Хьюберт недоверчиво повел глазами в сторону Вилла.
– Благородный лорд Уильям Рочестер! Ты не побрезгуешь работой палача?!
– Нет, – с прежней усмешкой ответил Вилл. – Чтобы покончить с тобой, я исполню эту грязную работу, – и он свистом подозвал коня и отцепил от седла моток крепкой веревки.
Застыв, Хьюберт не мог отвести взгляда от рук Вилла, а тот уверенно размотал веревку и быстро связал петлю. Подойдя к дереву и убедившись в его надежности, Вилл сильным взмахом перебросил веревку через крепкий сук и накинул петлю на шею Хьюберта. Тот попытался сопротивляться, но его удержал Статли.

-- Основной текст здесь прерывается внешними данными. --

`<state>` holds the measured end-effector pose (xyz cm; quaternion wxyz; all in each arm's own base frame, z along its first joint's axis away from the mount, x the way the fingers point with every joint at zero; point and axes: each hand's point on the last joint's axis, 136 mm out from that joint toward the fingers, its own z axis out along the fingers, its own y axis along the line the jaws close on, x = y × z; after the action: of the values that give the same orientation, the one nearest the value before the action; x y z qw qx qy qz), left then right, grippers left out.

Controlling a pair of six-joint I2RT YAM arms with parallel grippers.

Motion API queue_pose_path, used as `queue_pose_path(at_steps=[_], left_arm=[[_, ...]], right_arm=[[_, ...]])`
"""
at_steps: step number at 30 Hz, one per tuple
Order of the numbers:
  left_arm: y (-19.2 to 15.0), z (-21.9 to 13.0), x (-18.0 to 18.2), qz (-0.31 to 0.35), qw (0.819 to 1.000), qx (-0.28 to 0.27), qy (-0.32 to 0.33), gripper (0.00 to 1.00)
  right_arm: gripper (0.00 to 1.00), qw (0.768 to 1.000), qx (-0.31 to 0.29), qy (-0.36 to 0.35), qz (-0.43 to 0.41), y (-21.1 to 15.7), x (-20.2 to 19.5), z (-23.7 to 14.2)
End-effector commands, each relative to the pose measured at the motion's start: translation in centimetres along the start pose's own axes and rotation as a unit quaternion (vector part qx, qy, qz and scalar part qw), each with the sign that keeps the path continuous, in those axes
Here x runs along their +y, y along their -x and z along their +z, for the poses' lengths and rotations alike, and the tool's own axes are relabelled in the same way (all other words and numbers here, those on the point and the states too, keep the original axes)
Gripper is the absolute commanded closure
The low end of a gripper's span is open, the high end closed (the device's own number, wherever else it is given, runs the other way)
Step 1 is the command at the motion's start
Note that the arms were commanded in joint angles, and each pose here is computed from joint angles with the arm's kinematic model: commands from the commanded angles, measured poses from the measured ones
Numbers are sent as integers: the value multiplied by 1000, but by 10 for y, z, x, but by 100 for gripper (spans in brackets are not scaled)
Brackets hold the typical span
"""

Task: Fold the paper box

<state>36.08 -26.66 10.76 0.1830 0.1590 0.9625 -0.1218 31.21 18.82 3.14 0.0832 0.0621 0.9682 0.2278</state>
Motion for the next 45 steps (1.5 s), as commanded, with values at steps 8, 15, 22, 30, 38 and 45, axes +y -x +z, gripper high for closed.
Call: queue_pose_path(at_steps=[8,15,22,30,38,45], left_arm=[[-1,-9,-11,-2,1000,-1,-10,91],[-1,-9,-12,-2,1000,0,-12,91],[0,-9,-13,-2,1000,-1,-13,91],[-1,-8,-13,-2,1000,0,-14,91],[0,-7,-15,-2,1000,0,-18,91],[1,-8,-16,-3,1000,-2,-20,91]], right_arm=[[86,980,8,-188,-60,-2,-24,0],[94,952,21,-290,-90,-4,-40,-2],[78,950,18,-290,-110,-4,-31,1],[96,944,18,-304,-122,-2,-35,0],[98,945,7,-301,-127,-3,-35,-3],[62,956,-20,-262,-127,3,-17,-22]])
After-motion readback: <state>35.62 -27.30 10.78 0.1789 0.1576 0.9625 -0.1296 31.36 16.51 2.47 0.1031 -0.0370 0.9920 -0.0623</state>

– Вот и все, – с безжалостной улыбкой сказал Вилл, глядя в замершие глаза Хьюберта. – Будь ты весной честнее, тебе не пришлось бы так заканчивать жизнь.
Хьюберт глубоко вздохнул и обвел глазами стрелков.
– Будьте вы все прокляты! – хрипло сказал он, бросил взгляд на Робина и Марианну. – И ты вместе с твоей ведьмой! Будьте вы прокляты!
Вилл намотал на локоть веревку и потянул на себя. Ноги Хьюберта оторвались от земли, и он забился в петле. Агония была мучительной. Вилл мог бы резко дернуть веревку и сломать Хьюберту позвонки, но, намеренно или случайно, он не делал этого, продолжая удерживать Хьюберта в нескольких дюймах от земли.
Марианна закрыла глаза, чувствуя, как к горлу подступает тошнота. Рука Робина сжала ее руку.